Thread: Join performance

Join performance

From
Pepe Barbe
Date:
Hello,

I am having an issue on PostgreSQL 8.0.12. In the past we had
performance issues with the query planner for queries on some tables
where we knew we had indexes and it was doing a sequential scan, and
for this reason we issue "SET enable_seqscan = FALSE" for some queries.

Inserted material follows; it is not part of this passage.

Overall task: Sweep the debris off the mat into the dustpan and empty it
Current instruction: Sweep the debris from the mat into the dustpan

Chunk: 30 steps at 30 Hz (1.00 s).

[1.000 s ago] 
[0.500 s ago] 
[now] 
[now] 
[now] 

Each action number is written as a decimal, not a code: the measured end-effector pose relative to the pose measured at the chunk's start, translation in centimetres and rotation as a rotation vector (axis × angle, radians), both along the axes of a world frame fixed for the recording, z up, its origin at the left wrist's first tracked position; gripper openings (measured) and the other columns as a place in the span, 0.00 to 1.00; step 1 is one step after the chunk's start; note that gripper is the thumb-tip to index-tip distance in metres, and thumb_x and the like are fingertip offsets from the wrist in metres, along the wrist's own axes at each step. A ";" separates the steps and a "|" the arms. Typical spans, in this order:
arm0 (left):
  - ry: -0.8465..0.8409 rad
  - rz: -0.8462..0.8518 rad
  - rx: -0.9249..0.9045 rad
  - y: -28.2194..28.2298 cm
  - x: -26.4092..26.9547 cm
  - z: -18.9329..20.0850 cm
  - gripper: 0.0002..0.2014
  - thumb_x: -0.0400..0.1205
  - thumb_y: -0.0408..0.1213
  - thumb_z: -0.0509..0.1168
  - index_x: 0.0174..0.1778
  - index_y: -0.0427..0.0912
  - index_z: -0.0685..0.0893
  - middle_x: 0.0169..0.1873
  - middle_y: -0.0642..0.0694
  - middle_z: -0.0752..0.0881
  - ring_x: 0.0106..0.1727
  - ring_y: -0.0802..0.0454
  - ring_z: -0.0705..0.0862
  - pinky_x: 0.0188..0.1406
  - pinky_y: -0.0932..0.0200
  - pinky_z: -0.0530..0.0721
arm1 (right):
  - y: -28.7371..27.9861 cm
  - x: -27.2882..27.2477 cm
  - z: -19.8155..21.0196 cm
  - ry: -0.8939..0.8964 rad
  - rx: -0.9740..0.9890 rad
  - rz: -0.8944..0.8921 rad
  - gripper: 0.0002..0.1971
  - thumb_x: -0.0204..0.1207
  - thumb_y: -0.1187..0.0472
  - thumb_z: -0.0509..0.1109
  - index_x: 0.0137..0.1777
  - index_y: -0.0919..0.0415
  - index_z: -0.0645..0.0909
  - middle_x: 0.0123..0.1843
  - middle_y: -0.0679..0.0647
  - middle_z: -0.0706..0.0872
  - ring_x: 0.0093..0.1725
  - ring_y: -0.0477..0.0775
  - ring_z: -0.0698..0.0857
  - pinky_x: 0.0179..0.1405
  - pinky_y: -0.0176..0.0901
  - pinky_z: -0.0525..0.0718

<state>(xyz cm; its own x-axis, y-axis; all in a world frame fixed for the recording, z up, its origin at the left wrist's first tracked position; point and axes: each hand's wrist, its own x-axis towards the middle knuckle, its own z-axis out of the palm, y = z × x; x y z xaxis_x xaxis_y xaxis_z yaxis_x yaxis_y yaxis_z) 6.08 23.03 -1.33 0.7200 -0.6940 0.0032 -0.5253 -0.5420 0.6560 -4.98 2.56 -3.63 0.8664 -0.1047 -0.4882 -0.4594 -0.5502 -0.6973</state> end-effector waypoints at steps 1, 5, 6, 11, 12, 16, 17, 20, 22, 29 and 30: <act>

Recently we have stumbled upon one of these kind of queries that is
giving terrible performance, because seqscan is disabled. I've reduced
the problem to a a command like this one:

SELECT * from gsm_sector_metrics NATURAL JOIN gsm_amr_metrics INNER
JOIN temp_busy_hr USING(start_time,bsc_id,sect_id);

Where temp_busy_hr is a temporary table.

If the previous is issued with seqscan TRUE, it runs within reasonable
time, else it runs for ever. The query plan for the previous query
with enable_seqscan = TRUE:

QUERY PLAN

----------------------------------------------------------------------------------------------------------------------------------------
Limit  (cost=0.00..384555.98 rows=1 width=3092)
   ->  Nested Loop  (cost=0.00..384555.98 rows=1 width=3092)
         Join Filter: (("inner".bsc_id = "outer".bsc_id) AND
("inner".site_id = "outer".site_id) AND ("inner".sect_id =
"outer".sect_id))
         ->  Nested Loop  (cost=0.00..368645.64 rows=28 width=1192)
               Join Filter: (("outer".sect_id = "inner".sect_id) AND
("outer".bsc_id = "inner".bsc_id))
               ->  Seq Scan on temp_busy_hr  (cost=0.00..24.00
rows=1400 width=24)
               ->  Index Scan using gsm_amr_start_time_idx on
gsm_amr_metrics  (cost=0.00..226.66 rows=2094 width=1168)
                     Index Cond: ("outer".start_time =
gsm_amr_metrics.start_time)
         ->  Index Scan using gsm_sector_start_time_idx on
gsm_sector_metrics t1  (cost=0.00..528.77 rows=1973 width=1936)
               Index Cond: (t1.start_time = "outer".start_time)
(10 rows)

and the plan for enable_seqscan = FALSE:

QUERY PLAN

----------------------------------------------------------------------------------------------------------------------------------------
Limit  (cost=100000097.16.. 100720844.011111 rows=1 width=3092)
   ->  Nested Loop  (cost=100000097.16..100720844.01 rows=1 width=3092)
         Join Filter: (("inner".bsc_id = "outer".bsc_id) AND
("inner".site_id = "outer".site_id) AND ("inner".sect_id =
"outer".sect_id))
         ->  Merge Join  (cost=100000097.16..100704933.67 rows=28
width=1192)
               Merge Cond: ("outer".start_time = "inner".start_time)
               Join Filter: (("inner".sect_id = "outer".sect_id) AND
("inner".bsc_id = "outer".bsc_id))
               ->  Index Scan using gsm_amr_start_time_idx on
gsm_amr_metrics  (cost=0.00..631211.45 rows=6005551 width=1168)
               ->  Sort  (cost=100000097.16..100000100.66 rows=1400
width=24)
                     Sort Key: temp_busy_hr.start_time
                     ->  Seq Scan on temp_busy_hr
(cost=100000000.00..100000024.00 rows=1400 width=24)
         ->  Index Scan using gsm_sector_start_time_idx on
gsm_sector_metrics t1  (cost=0.00..528.77 rows=1973 width=1936)
               Index Cond: (t1.start_time = "outer".start_time)
(12 rows)

Any ideas what could I try to fix this problem?

Thanks,
Pepe

Re: Join performance

From
"Steinar H. Gunderson"
Date:
On Thu, Nov 08, 2007 at 04:47:09PM -0600, Pepe Barbe wrote:
> I am having an issue on PostgreSQL 8.0.12. In the past we had performance
> issues with the query planner for queries on some tables where we knew we
> had indexes and it was doing a sequential scan, and for this reason we
> issue "SET enable_seqscan = FALSE" for some queries.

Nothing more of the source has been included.